• [WORK REQUIRED]: From the data that follows, copy every line holding the string "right".

-------- DATA SHOWN

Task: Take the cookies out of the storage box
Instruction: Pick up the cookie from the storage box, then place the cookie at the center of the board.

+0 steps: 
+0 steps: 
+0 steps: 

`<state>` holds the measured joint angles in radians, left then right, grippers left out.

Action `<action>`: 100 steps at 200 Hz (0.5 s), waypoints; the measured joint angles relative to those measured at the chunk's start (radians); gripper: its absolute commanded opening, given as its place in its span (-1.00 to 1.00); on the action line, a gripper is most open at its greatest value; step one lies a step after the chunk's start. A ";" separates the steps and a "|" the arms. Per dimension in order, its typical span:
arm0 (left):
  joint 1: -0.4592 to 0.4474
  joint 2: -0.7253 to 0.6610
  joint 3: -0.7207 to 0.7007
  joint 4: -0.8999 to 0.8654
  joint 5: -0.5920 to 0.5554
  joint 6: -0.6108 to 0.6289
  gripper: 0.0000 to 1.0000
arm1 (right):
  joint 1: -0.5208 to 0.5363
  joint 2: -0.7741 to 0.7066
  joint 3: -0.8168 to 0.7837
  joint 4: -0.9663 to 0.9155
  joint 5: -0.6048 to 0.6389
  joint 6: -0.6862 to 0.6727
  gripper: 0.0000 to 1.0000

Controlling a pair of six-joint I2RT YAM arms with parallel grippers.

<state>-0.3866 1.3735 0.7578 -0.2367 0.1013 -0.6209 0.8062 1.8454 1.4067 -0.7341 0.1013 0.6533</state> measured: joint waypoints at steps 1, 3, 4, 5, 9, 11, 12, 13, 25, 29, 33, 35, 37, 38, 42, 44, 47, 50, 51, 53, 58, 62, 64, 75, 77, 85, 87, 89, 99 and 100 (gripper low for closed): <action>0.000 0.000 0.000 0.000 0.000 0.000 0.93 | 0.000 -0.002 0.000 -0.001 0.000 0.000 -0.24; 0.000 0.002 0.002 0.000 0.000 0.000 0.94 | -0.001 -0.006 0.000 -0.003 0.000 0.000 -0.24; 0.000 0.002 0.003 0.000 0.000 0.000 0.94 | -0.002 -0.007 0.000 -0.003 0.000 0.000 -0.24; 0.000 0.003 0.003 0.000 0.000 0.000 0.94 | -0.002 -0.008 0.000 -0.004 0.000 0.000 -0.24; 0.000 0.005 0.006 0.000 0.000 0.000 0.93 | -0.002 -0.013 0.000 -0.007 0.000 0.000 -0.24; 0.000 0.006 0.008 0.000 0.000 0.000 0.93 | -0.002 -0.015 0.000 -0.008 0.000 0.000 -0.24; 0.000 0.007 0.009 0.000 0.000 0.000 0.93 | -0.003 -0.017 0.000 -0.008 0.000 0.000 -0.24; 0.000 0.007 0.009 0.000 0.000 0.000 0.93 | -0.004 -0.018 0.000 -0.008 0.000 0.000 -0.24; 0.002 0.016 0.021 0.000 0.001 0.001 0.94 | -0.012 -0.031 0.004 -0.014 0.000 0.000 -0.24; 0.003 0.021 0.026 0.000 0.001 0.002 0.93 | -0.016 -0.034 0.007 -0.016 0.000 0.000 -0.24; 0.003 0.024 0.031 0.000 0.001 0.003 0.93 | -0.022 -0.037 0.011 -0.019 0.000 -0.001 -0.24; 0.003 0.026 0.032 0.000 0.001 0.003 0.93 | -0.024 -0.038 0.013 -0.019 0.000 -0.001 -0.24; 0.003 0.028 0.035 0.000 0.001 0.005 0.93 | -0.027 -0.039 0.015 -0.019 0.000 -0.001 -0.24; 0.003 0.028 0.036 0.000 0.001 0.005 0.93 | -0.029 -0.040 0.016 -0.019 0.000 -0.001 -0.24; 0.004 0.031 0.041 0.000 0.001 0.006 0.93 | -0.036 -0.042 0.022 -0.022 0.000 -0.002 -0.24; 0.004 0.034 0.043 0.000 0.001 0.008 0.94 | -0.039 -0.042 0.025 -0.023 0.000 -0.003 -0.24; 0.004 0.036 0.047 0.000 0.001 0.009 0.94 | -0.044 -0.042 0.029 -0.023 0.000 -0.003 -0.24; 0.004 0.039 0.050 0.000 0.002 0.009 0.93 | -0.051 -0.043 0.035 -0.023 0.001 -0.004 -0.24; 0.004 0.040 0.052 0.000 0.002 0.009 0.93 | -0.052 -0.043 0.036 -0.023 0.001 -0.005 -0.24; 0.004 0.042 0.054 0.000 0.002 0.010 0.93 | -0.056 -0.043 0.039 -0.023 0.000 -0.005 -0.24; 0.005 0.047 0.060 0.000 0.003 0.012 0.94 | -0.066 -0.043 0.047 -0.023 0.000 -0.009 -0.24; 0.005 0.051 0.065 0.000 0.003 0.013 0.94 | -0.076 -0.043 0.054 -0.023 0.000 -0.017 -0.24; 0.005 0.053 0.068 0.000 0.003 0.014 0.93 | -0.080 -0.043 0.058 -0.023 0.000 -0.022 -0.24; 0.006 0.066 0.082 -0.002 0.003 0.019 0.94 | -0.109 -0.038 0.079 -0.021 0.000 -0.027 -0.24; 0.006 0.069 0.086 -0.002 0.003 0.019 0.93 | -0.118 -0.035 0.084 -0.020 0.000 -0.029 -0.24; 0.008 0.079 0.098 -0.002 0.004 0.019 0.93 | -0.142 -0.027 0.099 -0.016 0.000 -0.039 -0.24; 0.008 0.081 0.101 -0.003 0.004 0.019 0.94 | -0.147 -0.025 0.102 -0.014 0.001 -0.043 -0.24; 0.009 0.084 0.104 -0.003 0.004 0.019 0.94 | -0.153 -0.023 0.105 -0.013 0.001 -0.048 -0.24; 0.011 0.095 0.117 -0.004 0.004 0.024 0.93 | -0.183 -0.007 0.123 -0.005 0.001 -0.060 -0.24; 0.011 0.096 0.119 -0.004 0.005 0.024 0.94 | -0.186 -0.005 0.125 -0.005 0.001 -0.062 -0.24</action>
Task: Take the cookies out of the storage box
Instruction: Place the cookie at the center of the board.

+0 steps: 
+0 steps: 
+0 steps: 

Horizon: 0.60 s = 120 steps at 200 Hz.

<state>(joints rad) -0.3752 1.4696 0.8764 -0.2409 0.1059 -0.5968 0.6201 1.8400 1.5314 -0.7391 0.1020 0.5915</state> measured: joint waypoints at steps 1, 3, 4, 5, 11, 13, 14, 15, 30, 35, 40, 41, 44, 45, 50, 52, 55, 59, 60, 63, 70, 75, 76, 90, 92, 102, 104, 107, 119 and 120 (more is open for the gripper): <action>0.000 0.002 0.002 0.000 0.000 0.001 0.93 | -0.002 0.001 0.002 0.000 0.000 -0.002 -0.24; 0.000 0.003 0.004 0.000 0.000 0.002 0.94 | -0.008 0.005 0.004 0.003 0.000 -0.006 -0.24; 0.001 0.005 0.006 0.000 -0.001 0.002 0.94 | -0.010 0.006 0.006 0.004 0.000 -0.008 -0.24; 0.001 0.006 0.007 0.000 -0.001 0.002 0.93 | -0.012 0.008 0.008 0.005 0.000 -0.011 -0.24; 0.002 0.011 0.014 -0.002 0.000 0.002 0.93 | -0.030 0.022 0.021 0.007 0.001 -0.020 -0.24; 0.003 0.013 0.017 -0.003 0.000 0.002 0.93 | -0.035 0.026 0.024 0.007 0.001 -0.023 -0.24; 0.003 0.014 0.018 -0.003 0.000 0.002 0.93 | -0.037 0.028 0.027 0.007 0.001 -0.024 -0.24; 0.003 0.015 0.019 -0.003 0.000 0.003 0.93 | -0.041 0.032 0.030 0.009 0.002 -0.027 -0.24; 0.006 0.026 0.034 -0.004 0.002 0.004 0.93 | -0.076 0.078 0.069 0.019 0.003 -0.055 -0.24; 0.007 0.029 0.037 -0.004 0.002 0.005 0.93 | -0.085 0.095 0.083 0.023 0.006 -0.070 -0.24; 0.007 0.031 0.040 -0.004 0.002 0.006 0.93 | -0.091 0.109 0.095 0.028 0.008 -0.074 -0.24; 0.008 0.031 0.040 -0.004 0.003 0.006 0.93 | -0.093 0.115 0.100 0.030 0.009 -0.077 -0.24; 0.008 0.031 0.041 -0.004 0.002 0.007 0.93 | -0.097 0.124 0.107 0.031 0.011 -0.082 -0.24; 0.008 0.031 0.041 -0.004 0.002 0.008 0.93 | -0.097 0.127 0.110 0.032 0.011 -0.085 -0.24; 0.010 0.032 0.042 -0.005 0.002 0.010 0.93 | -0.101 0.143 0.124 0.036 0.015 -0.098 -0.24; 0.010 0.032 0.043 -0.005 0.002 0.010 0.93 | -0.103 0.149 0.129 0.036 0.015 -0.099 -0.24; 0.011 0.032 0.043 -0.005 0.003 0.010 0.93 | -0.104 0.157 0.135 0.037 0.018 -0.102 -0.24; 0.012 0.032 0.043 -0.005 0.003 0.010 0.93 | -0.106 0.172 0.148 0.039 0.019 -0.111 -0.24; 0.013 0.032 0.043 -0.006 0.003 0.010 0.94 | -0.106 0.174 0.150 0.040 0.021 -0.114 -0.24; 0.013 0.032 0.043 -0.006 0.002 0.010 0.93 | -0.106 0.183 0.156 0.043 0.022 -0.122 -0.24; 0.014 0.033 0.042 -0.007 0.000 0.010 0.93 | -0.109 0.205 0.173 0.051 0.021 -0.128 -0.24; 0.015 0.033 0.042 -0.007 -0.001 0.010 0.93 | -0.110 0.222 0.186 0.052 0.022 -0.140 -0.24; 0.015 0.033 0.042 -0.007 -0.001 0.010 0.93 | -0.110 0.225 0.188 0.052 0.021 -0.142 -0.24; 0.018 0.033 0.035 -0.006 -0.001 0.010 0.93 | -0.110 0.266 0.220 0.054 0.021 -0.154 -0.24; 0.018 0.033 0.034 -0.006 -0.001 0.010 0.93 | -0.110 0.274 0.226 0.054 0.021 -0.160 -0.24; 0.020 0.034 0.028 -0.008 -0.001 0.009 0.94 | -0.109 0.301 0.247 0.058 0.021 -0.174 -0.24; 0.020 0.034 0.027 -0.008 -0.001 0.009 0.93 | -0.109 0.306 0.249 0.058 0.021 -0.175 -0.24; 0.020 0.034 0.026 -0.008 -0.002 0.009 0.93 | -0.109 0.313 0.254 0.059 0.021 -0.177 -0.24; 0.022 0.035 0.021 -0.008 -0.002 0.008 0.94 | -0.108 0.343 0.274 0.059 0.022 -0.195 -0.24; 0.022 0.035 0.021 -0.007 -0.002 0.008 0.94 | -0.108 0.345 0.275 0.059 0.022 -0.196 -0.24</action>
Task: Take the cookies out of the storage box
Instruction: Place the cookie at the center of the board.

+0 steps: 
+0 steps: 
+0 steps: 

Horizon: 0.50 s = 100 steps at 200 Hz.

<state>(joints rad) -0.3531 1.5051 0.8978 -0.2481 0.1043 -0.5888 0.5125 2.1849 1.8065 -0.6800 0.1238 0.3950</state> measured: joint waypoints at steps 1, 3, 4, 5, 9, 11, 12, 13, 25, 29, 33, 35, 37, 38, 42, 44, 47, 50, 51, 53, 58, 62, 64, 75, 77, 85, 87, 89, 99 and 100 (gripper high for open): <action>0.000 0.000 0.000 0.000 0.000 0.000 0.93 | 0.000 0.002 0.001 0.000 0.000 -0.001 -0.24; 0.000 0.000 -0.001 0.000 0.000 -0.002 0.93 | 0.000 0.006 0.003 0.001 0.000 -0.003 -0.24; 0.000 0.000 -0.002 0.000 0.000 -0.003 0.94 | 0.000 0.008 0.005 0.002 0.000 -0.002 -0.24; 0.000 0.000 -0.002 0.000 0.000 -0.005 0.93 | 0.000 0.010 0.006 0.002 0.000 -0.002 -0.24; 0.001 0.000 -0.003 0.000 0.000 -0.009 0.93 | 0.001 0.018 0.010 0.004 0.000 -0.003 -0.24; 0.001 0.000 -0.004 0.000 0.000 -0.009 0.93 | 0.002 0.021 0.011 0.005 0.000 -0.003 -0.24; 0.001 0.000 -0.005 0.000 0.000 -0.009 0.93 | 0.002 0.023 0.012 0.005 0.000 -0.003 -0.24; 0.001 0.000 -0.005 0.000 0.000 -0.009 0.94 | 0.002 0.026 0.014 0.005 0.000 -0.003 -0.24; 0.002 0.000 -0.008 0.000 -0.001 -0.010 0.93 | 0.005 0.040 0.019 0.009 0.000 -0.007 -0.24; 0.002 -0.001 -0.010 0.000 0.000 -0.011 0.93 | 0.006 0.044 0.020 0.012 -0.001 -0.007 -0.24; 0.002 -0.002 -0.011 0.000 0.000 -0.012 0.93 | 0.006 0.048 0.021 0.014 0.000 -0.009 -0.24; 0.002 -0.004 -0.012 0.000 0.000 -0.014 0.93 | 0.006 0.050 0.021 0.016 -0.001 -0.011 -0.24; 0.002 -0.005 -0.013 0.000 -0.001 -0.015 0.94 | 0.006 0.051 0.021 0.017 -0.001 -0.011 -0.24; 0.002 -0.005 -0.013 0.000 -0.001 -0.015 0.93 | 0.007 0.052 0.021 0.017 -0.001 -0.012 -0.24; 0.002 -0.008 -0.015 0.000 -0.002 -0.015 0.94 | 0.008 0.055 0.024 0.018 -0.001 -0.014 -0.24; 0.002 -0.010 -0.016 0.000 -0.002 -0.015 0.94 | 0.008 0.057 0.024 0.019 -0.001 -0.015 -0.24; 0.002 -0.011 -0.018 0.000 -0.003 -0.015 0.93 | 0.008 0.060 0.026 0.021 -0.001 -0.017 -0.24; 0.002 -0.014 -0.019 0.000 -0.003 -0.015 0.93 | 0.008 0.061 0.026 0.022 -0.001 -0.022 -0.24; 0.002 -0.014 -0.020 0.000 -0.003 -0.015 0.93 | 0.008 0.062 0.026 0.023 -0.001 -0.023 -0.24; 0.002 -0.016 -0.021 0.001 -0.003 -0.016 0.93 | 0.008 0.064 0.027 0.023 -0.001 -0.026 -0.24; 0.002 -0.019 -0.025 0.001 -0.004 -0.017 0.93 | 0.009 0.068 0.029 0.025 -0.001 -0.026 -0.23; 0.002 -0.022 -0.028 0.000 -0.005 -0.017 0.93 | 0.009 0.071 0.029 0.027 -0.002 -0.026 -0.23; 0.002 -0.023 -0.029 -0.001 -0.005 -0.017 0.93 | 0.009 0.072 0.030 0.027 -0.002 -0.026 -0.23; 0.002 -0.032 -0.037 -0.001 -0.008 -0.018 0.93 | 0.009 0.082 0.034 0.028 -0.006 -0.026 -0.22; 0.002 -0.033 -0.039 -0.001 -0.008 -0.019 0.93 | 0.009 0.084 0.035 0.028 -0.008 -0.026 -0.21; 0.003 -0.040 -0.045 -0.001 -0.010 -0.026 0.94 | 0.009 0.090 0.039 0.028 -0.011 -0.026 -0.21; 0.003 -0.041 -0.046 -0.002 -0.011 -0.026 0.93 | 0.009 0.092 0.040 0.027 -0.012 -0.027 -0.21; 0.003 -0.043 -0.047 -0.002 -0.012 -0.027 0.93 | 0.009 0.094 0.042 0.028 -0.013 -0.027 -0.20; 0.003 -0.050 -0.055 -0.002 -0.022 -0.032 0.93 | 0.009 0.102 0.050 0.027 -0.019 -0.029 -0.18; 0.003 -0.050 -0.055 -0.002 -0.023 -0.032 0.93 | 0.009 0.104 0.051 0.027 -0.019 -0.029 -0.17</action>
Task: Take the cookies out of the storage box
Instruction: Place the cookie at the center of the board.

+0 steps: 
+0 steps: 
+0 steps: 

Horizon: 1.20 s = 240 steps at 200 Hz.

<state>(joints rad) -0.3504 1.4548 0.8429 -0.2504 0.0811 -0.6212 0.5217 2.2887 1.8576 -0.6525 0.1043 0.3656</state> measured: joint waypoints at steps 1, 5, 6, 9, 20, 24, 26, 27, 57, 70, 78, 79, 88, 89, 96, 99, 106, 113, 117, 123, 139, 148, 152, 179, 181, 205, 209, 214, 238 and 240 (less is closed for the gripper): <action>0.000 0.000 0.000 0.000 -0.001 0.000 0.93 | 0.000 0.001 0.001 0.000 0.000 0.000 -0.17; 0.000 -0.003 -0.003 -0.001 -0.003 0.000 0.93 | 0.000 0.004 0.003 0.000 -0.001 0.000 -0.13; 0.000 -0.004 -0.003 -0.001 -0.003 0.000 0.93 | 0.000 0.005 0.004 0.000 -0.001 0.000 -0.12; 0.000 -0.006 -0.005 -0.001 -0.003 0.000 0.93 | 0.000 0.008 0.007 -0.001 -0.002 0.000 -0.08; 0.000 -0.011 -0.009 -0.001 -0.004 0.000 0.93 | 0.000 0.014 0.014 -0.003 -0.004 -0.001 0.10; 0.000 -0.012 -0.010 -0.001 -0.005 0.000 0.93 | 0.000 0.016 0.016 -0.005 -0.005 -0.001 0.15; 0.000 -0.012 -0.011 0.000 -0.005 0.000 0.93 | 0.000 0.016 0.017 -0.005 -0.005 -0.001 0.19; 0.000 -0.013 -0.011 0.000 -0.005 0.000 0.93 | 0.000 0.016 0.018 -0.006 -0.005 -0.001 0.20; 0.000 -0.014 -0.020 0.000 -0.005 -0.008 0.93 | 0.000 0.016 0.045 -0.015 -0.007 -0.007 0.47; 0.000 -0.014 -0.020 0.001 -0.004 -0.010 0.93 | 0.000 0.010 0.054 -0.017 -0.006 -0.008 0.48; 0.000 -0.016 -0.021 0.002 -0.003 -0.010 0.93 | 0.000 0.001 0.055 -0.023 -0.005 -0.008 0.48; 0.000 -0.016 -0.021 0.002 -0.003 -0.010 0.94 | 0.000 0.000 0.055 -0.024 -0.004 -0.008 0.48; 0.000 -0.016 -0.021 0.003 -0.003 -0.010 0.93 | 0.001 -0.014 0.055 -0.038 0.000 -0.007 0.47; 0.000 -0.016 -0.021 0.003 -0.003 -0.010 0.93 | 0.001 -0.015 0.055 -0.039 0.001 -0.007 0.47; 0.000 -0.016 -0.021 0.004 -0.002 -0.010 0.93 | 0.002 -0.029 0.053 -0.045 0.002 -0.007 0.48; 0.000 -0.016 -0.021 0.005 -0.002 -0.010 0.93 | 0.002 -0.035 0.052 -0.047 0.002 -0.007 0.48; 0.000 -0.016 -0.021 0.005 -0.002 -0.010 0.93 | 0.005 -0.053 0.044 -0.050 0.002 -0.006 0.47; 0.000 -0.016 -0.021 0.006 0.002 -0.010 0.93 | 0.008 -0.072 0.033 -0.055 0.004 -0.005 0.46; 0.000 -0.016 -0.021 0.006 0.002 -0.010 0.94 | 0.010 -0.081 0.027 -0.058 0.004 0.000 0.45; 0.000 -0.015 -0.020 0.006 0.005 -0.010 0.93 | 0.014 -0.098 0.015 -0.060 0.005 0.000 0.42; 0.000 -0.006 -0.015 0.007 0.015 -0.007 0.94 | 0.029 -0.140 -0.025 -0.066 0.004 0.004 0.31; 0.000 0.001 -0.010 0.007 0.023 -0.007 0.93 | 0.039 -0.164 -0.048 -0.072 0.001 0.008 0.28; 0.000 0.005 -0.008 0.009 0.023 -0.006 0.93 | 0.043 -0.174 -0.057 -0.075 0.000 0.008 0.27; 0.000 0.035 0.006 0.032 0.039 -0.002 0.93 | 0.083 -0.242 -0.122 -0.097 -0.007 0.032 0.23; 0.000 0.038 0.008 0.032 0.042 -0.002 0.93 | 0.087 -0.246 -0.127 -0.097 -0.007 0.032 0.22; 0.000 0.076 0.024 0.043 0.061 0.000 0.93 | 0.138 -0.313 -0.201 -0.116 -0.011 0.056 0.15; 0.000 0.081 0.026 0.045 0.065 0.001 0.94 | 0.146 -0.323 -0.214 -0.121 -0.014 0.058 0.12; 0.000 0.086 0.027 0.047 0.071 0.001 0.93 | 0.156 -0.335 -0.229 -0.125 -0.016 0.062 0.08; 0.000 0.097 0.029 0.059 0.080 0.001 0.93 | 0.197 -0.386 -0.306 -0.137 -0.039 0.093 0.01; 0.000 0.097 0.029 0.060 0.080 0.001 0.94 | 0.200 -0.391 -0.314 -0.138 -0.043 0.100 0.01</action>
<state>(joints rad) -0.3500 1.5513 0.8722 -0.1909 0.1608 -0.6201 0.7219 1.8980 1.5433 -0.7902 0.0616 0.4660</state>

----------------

• [WRITTEN REPLY]:
`<state>` holds the measured joint angles in radians, left then right, grippers left out.
arm1 (right):

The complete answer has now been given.